Report any power outage to Hydro-Québec, on its website or by phone at 1 800 790-2424. Consult Power outages for the usual instructions and recommendations.
Call people at risk among your family and friends to ensure their well-being.
If you must go out,
- Dress according to the weather. Make sure that you cover your head, nose, mouth, neck, hands and feet properly. Wear warm boots with non-slip soles.
- Do not stay outdoors for extended periods without being well protected from the cold.
- Stay active.
- Take breaks in a warm place that is sheltered from the wind.
Make sure that your pets have access to a shelter to protect them when they are outdoors, as animals can also suffer from hypothermia (French only).
It is important to protect yourself from the effects of extreme cold, as they may worsen certain diseases and have health effects, including
- frostbite, which occurs when skin that is exposed to the cold freezes, and it most often affects the extremities of the body (fingers, toes, nose, cheeks, ears, etc.). Frostbite is characterized by paler-than-usual, waxy-looking skin.
- hypothermia, which occurs when the temperature of the body or part of the body falls below normal. A person has hypothermia when their oral temperature drops below 35°C (95°F). The symptoms of hypothermia are numbness, confusion, loss of consciousness, slowed breathing, and cardiac and respiratory arrest.
If you have a health problem, seek advice from a health professional, or contact Info-Santé at 811 to find out if the problem makes you more vulnerable to the cold. If your life or that of someone close to you is in danger and you are unable to go to the nearest emergency department, call 911.
Use backup heating systems (French only) according to manufacturer instructions.
If you use a wood-burning (French only) unit, constantly monitor the fireplace or stove.
Make sure that the chimney outlet is not blocked by accumulated snow.
If there is a power outage, see the steps to take in the event of a power outage. It is also important to know how to use your generator (French only) safely.
Avoid all unnecessary travel and postpone non-essential appointments.
Remove snow from all around your vehicle, including all windows, mirrors, the roof, hood, lights and licence plate.
Take a cell phone, as well as adequate supplies of bottled water, food, covers and medication, in case the vehicle breaks down.
To prevent carbon monoxide poisoning
- Clear snow away from the exhaust pipe before starting the vehicle.
- Never start the vehicle in the garage when the door is closed.
- Never leave the engine running in a garage or temporary shelter, even with the door open.
- Do not use the remote starter when your vehicle is in a garage or temporary shelter, or it is covered with snow.
If you are inside your vehicle and are stranded on the road,
- Remain alert to symptoms of hypothermia.
- Monitor any sign of drowsiness.

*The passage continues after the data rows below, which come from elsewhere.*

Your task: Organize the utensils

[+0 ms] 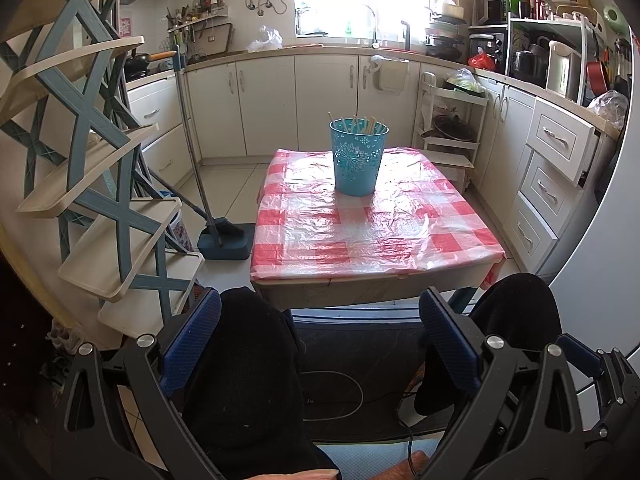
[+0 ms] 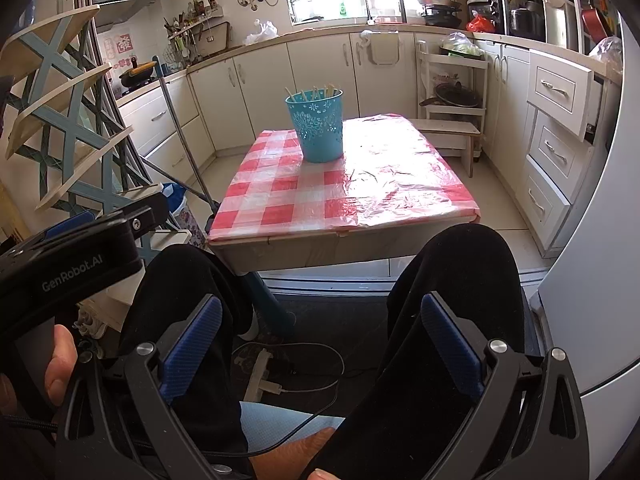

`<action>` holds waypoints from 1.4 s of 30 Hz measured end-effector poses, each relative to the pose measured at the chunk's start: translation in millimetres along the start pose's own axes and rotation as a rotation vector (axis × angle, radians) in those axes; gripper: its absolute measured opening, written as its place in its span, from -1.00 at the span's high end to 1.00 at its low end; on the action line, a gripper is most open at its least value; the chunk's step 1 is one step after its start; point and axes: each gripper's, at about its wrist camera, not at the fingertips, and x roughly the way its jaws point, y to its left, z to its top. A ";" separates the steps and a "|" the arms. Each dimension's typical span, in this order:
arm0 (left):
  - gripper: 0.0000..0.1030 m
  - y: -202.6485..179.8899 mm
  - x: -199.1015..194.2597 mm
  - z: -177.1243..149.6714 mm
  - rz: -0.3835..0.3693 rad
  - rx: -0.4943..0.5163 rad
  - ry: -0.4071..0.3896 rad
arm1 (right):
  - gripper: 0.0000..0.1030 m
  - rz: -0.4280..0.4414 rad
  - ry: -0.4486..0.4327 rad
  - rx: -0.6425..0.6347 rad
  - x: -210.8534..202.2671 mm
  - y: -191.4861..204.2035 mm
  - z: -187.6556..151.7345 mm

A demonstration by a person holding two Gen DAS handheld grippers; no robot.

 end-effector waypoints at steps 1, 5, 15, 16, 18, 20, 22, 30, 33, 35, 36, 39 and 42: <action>-0.85 -0.5 0.1 0.2 0.000 0.000 0.000 | -0.86 0.000 0.000 0.000 0.3 0.7 -0.6; -0.85 -0.7 0.0 0.1 0.000 -0.001 0.000 | -0.86 0.000 0.000 0.000 0.2 0.1 -0.2; -0.85 -1.3 -0.1 -0.3 0.000 0.000 0.000 | -0.86 0.000 0.000 0.000 0.2 0.6 -0.6; -0.85 -1.7 -0.1 -0.3 -0.001 -0.001 0.001 | -0.86 0.000 0.000 -0.001 0.4 1.0 -0.8; -0.85 -0.1 -0.1 -0.1 -0.002 0.000 0.002 | -0.86 0.000 0.000 0.000 0.1 0.1 -0.2; -0.85 0.3 -0.1 -0.4 -0.005 -0.001 0.002 | -0.86 0.001 0.001 0.000 0.4 0.4 -0.6; -0.85 1.0 -0.8 0.4 -0.009 -0.002 0.003 | -0.86 0.001 0.000 0.000 0.3 0.9 -0.9; -0.85 1.1 1.0 1.1 -0.019 0.003 0.015 | -0.86 0.001 0.001 -0.001 0.4 1.4 -0.9; -0.85 3.8 3.8 0.8 -0.065 -0.010 0.030 | -0.86 0.003 0.003 -0.002 0.2 1.2 -1.4; -0.85 6.6 3.9 -1.4 -0.105 -0.030 0.024 | -0.86 0.004 0.002 -0.003 -0.2 1.1 -1.6; -0.85 10.1 3.4 -1.3 -0.099 -0.042 0.015 | -0.86 0.002 0.002 -0.002 -0.2 1.0 -1.4; -0.85 10.9 -0.5 -0.8 -0.040 -0.047 -0.026 | -0.86 0.002 -0.001 -0.001 -0.5 1.2 -2.0; -0.85 10.7 -2.3 -0.3 -0.001 -0.037 -0.045 | -0.86 0.004 -0.001 -0.002 -0.3 -0.4 -1.3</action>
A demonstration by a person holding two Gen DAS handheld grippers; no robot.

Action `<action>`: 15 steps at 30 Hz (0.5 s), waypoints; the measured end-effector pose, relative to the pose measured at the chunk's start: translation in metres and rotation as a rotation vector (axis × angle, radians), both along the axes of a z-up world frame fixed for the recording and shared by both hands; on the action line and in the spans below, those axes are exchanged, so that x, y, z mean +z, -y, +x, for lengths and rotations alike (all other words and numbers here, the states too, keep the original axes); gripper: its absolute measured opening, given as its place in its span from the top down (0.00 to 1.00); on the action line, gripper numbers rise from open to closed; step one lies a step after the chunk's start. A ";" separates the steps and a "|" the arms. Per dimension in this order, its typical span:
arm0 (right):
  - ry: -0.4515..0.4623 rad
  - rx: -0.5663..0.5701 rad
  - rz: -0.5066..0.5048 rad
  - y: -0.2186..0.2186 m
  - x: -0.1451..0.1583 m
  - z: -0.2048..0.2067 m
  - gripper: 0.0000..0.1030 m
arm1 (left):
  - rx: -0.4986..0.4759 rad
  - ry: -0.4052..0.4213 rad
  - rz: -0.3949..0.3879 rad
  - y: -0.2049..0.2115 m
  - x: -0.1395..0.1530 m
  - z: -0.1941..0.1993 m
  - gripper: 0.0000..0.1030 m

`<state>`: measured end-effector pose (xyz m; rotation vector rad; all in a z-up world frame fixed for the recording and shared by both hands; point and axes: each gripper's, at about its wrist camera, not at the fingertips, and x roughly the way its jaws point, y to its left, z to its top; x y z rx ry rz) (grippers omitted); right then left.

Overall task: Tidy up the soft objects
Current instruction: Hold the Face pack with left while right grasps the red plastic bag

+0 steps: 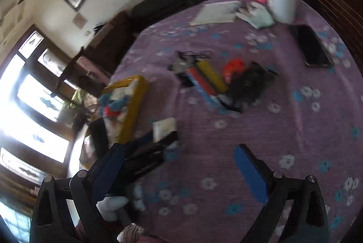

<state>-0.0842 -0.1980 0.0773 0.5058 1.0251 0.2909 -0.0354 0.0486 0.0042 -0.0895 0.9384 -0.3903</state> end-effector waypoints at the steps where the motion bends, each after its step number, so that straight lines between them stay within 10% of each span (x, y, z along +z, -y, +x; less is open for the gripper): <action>1: -0.015 -0.025 -0.017 0.011 -0.011 0.003 0.03 | -0.004 0.003 0.042 0.006 0.000 -0.001 0.33; 4: -0.026 -0.064 -0.050 0.029 -0.022 0.006 0.03 | 0.014 0.032 0.168 0.018 0.000 -0.005 0.54; 15: 0.101 0.055 -0.282 -0.003 -0.001 0.030 0.04 | 0.037 0.085 -0.112 -0.026 0.039 -0.063 0.56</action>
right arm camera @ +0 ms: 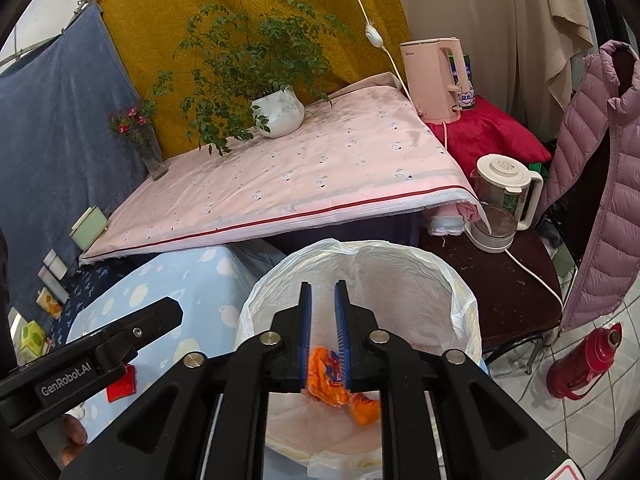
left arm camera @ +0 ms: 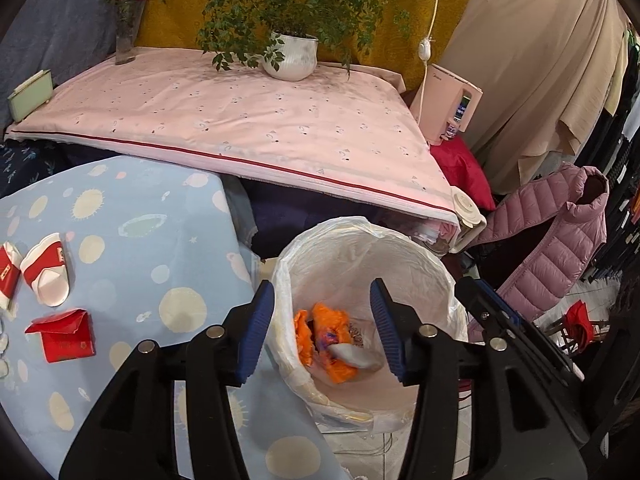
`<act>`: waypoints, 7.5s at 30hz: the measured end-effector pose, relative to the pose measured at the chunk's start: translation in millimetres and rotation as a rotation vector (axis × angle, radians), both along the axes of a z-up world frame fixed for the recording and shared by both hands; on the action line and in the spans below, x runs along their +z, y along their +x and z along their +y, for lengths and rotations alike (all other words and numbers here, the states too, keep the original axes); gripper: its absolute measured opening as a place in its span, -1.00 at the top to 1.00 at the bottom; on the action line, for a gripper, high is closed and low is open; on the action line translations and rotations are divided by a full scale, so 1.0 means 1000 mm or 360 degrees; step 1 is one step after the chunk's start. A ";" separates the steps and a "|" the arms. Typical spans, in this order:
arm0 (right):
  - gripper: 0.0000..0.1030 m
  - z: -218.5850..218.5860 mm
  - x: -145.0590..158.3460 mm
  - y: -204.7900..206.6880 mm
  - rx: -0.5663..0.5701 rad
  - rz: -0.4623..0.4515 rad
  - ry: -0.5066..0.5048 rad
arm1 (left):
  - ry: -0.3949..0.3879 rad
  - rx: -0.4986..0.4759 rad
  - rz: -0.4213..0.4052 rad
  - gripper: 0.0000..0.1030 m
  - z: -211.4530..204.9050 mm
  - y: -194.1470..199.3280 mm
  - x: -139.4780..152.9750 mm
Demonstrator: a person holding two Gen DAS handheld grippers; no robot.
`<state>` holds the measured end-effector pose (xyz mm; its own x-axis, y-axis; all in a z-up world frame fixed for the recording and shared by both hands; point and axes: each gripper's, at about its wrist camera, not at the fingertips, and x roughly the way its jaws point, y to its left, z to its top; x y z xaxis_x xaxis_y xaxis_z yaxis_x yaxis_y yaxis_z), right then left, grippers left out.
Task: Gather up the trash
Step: 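Carry the orange bag and grey pouch over the bin and open both tools, then move both tools back over the table toward the white glove and red envelope, then grasp the white glove with the left tool while the right grasps the red envelope, then carry the glove and red envelope over the bin and open both tools, then move both tools back over the table to the two red-and-white paper cups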
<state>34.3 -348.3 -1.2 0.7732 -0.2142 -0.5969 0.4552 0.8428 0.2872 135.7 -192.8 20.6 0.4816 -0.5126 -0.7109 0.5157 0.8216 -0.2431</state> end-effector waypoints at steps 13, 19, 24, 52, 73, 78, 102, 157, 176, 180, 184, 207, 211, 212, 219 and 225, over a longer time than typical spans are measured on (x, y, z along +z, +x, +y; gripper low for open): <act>0.14 0.054 0.010 0.016 0.0160 0.0000 -0.0063 | 0.0020 0.0224 -0.0037 -0.18 0.061 0.008 0.000; 0.09 0.089 0.011 0.029 0.0265 0.0012 -0.0075 | 0.0027 0.0351 -0.0032 -0.18 0.099 0.016 -0.004; 0.00 0.120 0.008 0.041 0.0346 0.0024 -0.0059 | 0.0041 0.0492 -0.0043 -0.34 0.143 0.021 -0.009; -0.04 0.285 -0.039 0.108 0.0743 0.0226 0.0020 | 0.0195 0.1094 0.0054 -0.39 0.373 0.042 -0.068; -0.04 0.328 -0.079 0.145 0.0797 0.0360 0.0221 | 0.0100 0.1172 0.0274 -0.43 0.440 0.068 -0.116; -0.04 0.320 -0.086 0.156 0.0744 0.0368 0.0341 | 0.0080 0.1105 0.0306 -0.02 0.433 0.075 -0.120; -0.08 0.269 -0.087 0.160 0.0524 0.0275 0.0723 | 0.0014 0.0883 0.0286 0.77 0.373 0.071 -0.098; 0.97 0.044 -0.036 0.029 0.0089 -0.0025 0.0449 | 0.0090 0.0042 0.0046 0.78 0.045 0.011 -0.018; 0.97 -0.019 -0.054 -0.004 -0.0082 -0.0019 0.0489 | 0.0158 -0.0123 0.0067 0.78 -0.034 -0.002 -0.031; 0.97 -0.022 -0.056 -0.006 -0.0087 -0.0017 0.0493 | 0.0148 -0.0118 0.0070 0.75 -0.035 -0.002 -0.032; 0.82 -0.023 -0.057 -0.006 -0.0103 -0.0011 0.0486 | 0.0150 -0.0078 0.0047 0.33 -0.032 -0.002 -0.030; 0.39 0.004 -0.055 0.008 -0.0046 0.0032 0.0442 | 0.0134 0.0099 0.0065 0.07 0.020 0.013 -0.036; 0.39 0.013 -0.054 0.013 -0.0014 0.0050 0.0422 | 0.0124 0.0130 0.0069 0.07 0.031 0.016 -0.036; 0.38 0.016 -0.053 0.015 -0.0004 0.0054 0.0416 | 0.0122 0.0139 0.0070 0.07 0.035 0.017 -0.036; 0.37 0.036 -0.052 0.026 0.0057 0.0082 0.0382 | 0.0111 0.0214 0.0100 0.06 0.063 0.026 -0.042; 0.37 0.061 -0.053 0.037 0.0128 0.0116 0.0353 | 0.0106 0.0275 0.0114 0.06 0.089 0.033 -0.047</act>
<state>71.7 -286.8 -53.9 0.7355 -0.0113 -0.6775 0.4155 0.7973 0.4378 168.5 -103.9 -26.9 0.5054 -0.3774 -0.7760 0.3490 0.9118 -0.2162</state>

Do a few exercises from time to time to maintain the circulation in your extremities.
- Turn on your hazard lights and the interior light, so that you are visible to rescue teams if it is dark out.
- Secure a piece of bright-coloured material to the antenna.
Take the following precautions as well
- Make sure that snow is not blocking the exhaust pipe.
- Partially open a window on the sheltered side of the vehicle before starting the engine.
- Run the engine for only 10 minutes or so every half hour.
- Remain in your vehicle, unless you are in danger.
- Use your vehicle emergency kit (French only) as needed.
- Use the vehicle battery sparingly by alternating the lights, heat and the radio.
If it is absolutely necessary to evacuate your home
Leave your home if you are in danger or at the request of the authorities. If you are unsure where to go, contact your municipality. For more details, consult the government’s Evacuate your home page.
Remove snow and ice from your roof
From ground level, use a roof rake fitted with a telescopic handle to remove snow from the roof.
Remove snow from your roof only when weather conditions and conditions underfoot are not a danger.
When removing snow from a temporary shelter, stay outside the shelter to avoid injury in the event that the structure collapses.
For more details, see the instructions and recommendations of the Régie du bâtiment du Québec.